An insatiable appetite for ancient and modern tongues

Alternative Name: Asamiya, meaning 'relating or belonging to Assam'. Assam is a relatively recent name, the ancient name of the region was Kāmarūpa.

Classification: Indo-European, Indo-Iranian, Modern Indo-Aryan, Eastern. Assamese is closely related to Bengali and Oriya.

Overview. Assamese developed in the fringes of Indian civilization as a border language in an area where converged several linguistic families. It experienced drastic sound changes and its morphology was reduced to a minimum. This simplification is probably due to the fact that Assamese was, and still is, employed as a communication tool among non Indo-Aryan speakers.

Distribution and Speakers: Assamese is spoken in northeastern India by around 15.3 million people. The vast majority of speakers (99%) live in the state of Assam (in the Brahmaputra valley districts), and few in the neighboring states of Meghalaya, Arunachal Pradesh and Nagaland. There are, also, Assamese speakers in Bhutan (more than 100,000) and in Bangladesh (10,000).

    Only 50% of the total population of Assam speaks Assamese. The rest speaks other Indo-Aryan languages (Bengali 27.5%, Hindi 5.9%, Nepali 2.1%, Oriya 0.9%), Tibeto-Burmese languages (Bodo 4.9%, Mishing 2%, Karbi 1.8%) and Santali, a Munda language, (0.9%).

Status. Assamese is the official language of the northeastern Indian state of Assam. In an area of great linguistic diversity, it is frequently used as a lingua franca (in Assam and in the border states).

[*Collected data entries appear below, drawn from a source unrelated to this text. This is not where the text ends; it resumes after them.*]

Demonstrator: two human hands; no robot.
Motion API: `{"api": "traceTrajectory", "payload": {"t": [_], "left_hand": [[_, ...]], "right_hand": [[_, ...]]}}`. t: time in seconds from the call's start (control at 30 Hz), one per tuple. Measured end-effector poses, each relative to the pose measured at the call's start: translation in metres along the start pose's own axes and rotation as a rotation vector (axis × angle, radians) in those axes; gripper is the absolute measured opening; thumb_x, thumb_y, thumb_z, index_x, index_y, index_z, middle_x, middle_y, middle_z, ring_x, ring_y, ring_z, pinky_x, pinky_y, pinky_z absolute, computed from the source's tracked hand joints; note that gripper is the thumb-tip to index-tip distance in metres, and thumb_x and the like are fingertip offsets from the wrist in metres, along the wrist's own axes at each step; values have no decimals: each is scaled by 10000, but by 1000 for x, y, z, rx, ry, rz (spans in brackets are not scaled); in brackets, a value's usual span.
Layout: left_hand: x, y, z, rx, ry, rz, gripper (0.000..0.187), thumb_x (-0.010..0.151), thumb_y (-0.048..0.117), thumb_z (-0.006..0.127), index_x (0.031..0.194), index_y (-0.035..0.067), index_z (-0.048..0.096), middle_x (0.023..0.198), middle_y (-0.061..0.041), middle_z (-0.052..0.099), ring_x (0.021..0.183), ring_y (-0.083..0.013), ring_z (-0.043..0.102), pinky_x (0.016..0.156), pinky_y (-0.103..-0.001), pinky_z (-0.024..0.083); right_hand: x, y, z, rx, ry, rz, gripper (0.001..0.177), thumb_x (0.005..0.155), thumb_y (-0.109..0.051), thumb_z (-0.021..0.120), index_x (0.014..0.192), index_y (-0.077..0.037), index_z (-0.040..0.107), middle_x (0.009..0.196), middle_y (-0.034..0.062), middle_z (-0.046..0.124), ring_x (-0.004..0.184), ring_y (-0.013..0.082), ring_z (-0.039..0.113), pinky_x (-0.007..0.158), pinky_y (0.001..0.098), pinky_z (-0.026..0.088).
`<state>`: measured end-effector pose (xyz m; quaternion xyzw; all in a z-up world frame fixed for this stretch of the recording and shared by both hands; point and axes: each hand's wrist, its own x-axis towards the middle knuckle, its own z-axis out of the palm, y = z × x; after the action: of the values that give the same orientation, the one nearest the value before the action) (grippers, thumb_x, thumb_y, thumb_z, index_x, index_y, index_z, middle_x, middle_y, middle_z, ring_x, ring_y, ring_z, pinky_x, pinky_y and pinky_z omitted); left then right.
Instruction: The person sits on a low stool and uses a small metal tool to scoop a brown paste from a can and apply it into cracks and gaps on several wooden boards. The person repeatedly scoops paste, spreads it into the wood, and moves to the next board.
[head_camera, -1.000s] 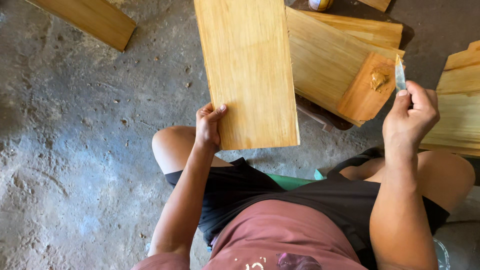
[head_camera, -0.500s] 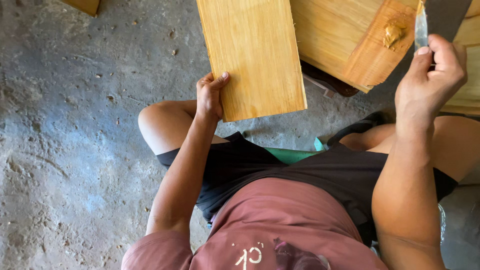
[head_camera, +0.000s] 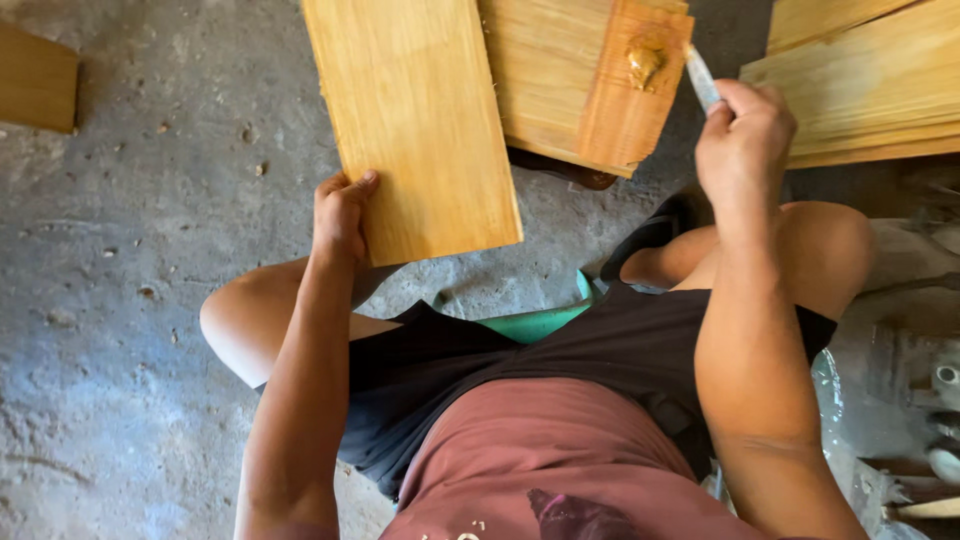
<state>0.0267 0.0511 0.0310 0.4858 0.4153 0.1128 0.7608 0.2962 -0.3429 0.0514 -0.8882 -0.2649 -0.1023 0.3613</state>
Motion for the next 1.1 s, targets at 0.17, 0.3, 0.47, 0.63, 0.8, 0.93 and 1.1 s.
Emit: {"api": "traceTrajectory", "payload": {"t": [0.17, 0.3, 0.47, 0.63, 0.8, 0.93, 1.1], "left_hand": [[8, 7, 9, 160, 145, 175, 362, 932, 110, 715, 1227, -7, 539, 1000, -145, 717, 839, -188, 701, 742, -354, 585], [14, 5, 4, 108, 202, 125, 270, 949, 104, 702, 1166, -15, 596, 947, -147, 728, 798, -187, 685, 714, -354, 580], [18, -38, 23, -16, 334, 243, 132, 1003, 57, 678, 1041, -63, 637, 889, -128, 705, 716, -162, 623, 664, -321, 544], [32, -65, 39, -134, 328, 193, 115, 985, 78, 659, 1035, -17, 615, 818, -66, 668, 668, -121, 560, 611, -295, 499], [30, -25, 47, 236, 439, 436, 344, 959, 81, 727, 1226, -74, 575, 1027, -166, 602, 870, -249, 511, 760, -398, 417], [-17, -7, 86, 958, 592, 1093, 699, 867, 114, 835, 1429, -13, 438, 1395, -203, 495, 1338, -376, 474, 1174, -482, 385], [-49, -11, 176, 1130, 108, 1014, 920, 715, 325, 943, 1406, -27, 448, 1379, -208, 501, 1286, -396, 456, 1114, -515, 350]], "right_hand": [[-1, 11, 6, -30, 18, 67, 178, 980, 1, 708, 1146, -6, 770, 984, 228, 663, 886, 392, 658, 800, 452, 530], [-1, 10, 16, 28, 32, 155, 155, 1000, -41, 696, 1139, 1, 753, 981, 230, 701, 892, 381, 690, 806, 445, 544], [0, -3, 33, 121, -61, 360, 198, 969, -156, 742, 1077, 10, 728, 927, 211, 739, 845, 338, 731, 768, 429, 548], [-6, -10, 41, 144, -137, 377, 240, 942, -163, 766, 1096, 17, 732, 927, 202, 748, 863, 325, 742, 769, 406, 558], [-5, -12, 45, 152, -138, 368, 260, 918, -132, 778, 1118, 27, 730, 932, 194, 751, 844, 291, 745, 750, 383, 559], [-7, -15, 51, 231, -174, 402, 246, 922, -106, 749, 1129, 24, 724, 934, 168, 764, 820, 259, 735, 744, 360, 555], [-8, -16, 48, 227, -159, 333, 232, 944, -49, 662, 1163, 16, 707, 977, 161, 752, 855, 247, 739, 764, 354, 559]]}}
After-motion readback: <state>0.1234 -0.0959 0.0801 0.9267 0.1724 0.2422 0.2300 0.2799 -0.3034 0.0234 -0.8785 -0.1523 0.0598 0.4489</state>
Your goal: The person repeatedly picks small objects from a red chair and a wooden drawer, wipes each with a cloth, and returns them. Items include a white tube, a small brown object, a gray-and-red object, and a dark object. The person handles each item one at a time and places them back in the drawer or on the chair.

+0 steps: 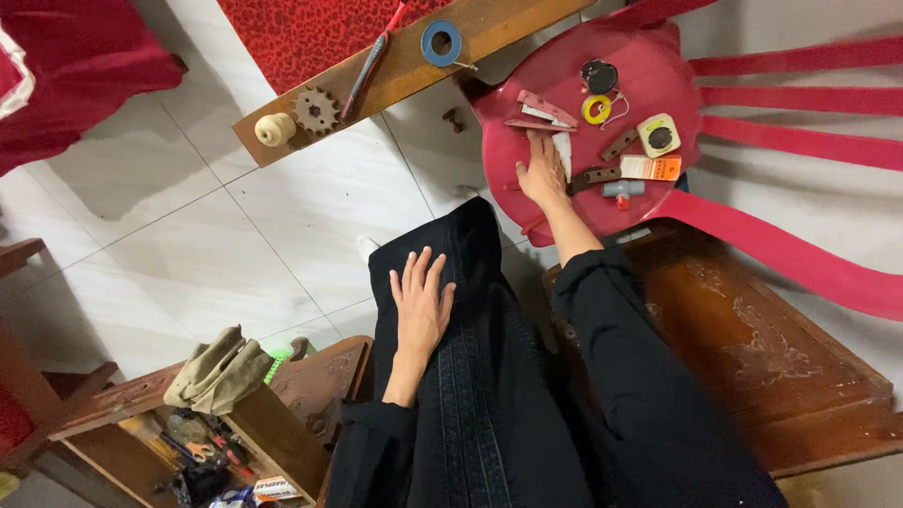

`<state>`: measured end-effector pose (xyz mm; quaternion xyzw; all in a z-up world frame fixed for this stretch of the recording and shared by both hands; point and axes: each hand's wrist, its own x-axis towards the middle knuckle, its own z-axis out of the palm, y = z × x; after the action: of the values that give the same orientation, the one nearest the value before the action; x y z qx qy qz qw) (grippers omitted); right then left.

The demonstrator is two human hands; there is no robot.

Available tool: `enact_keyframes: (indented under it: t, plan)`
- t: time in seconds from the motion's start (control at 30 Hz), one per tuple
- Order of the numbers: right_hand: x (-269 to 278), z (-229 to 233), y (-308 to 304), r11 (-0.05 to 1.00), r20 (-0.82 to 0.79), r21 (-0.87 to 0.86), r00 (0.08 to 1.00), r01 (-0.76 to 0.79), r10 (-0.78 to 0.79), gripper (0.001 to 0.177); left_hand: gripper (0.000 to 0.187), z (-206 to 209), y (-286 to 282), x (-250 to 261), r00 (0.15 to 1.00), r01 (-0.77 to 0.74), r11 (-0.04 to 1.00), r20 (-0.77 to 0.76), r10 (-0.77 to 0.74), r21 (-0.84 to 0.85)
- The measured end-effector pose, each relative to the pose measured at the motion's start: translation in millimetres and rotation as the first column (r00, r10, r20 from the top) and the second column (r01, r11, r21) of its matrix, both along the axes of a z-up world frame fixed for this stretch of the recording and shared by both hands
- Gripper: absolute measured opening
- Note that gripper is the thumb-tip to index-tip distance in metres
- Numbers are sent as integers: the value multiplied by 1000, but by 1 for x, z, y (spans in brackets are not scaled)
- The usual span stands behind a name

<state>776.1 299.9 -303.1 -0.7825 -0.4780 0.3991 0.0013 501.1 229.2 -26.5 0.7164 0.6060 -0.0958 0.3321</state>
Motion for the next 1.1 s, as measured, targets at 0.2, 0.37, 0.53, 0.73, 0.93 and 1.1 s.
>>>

Varieties. Assamese has three dialect groups: Eastern (districts of Sivasagar and Lakhimpur), Central (Morigaon district) and Western in a large area to the west of Guwahati (the biggest city of Assam). The Western group has a number of regional variations. Eastern and Western Assamese differ in intonation, morphology and vocabulary, and mutual intelligibility is difficult.

Oldest Documents. Assamese inscriptions are late and the earliest extant documents are literary compositions:

13th c. Prahlada Carita ('Life of Prahlada') by Hema Saraswati. The "biography" of a good-natured demonic being, very unlike his evil father.

late 13th c. Bavruvahana Yuddha ('The fight of Bavruvahana') by Harivara Vipra. A poem, in 600 couplets, telling the fight between the epic hero Arjuna and his unrecognized son Bavruvahana who kills him though he is later restored to life.

late 14th c. Ramayana by Kaviraja Madhava Kandali. A translation into the vernacular of the famous Sanskrit epic.


Vowels (8). Some oral vowels have nasal counterparts. In Assamese, like in the other Eastern Indo-Aryan languages (Bengali, Oriya), short and long vowels, typical of Indo-Aryan, have coalesced and their distinction is no longer phonemic. The high  back rounded vowel [ʊ] is unique among Eastern Indo-Aryan languages; it is slightly lower and more centralized than [u].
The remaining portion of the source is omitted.